-- Exercise details --
Return all lines from the listing below in which the string "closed" occurs.

-- Recorded information --
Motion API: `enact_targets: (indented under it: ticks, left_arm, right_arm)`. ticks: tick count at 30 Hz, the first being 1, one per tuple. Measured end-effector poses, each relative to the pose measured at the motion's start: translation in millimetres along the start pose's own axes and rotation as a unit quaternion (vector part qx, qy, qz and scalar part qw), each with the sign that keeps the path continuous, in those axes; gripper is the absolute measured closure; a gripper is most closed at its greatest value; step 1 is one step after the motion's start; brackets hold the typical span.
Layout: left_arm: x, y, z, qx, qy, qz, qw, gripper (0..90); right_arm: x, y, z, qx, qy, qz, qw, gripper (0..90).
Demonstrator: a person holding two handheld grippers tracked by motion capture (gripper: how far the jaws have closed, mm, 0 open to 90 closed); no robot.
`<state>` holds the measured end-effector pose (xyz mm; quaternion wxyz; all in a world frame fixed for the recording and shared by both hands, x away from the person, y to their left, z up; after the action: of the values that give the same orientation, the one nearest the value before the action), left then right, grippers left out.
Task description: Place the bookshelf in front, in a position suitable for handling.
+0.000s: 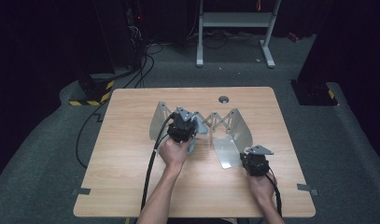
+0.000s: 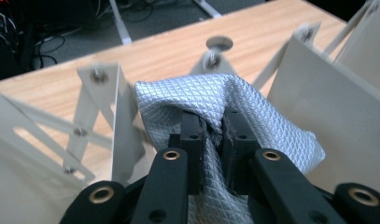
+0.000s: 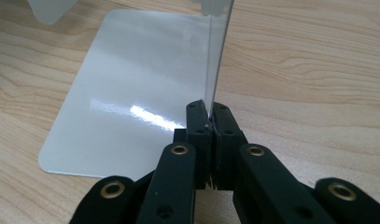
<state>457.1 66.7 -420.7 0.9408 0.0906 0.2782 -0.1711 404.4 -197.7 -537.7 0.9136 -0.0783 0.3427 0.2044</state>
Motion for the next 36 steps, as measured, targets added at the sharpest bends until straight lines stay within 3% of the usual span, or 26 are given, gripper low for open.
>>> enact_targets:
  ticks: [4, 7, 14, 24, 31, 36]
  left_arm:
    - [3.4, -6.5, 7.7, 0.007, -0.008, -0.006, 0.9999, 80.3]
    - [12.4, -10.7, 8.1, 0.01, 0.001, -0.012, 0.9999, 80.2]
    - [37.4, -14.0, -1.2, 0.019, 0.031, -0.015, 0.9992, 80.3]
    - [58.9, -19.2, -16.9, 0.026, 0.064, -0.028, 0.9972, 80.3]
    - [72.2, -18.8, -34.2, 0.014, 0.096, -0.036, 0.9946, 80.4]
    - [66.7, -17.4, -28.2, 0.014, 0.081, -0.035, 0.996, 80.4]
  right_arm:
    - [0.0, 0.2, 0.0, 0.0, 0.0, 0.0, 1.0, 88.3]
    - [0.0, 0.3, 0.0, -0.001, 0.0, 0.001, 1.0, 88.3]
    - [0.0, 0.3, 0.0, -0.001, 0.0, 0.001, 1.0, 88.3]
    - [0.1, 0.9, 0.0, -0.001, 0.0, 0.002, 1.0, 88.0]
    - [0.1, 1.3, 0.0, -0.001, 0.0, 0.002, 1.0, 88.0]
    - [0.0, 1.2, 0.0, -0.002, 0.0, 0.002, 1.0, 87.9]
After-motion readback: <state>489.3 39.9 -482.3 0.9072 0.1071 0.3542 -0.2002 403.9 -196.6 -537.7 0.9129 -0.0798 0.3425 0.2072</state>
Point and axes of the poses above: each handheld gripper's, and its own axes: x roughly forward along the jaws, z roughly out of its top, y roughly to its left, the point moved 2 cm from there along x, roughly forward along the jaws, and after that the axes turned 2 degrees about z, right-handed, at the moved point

-- Answer for the task --
Motion API: `enact_targets: (indented under it: ticks, left_arm, right_arm)`. ticks: tick count at 30 Hz, the first being 1, one per tuple. Measured end-effector poses, each relative to the pose measured at the motion's start: translation in millimetres along the start pose's own axes and rotation as a unit quaternion (vector part qx, qy, qz and scalar part qw), each with the sign that keeps the path continuous, in those axes; gripper is the absolute measured closure; a gripper is most closed at its greatest value; step 1 is one step after the motion's start; brackets hold the typical span.
Demonstrator: a person holding two handheld grippers tracked by motion capture (gripper: how far the jaws have closed, mm, 0 open to 90 closed); no robot.

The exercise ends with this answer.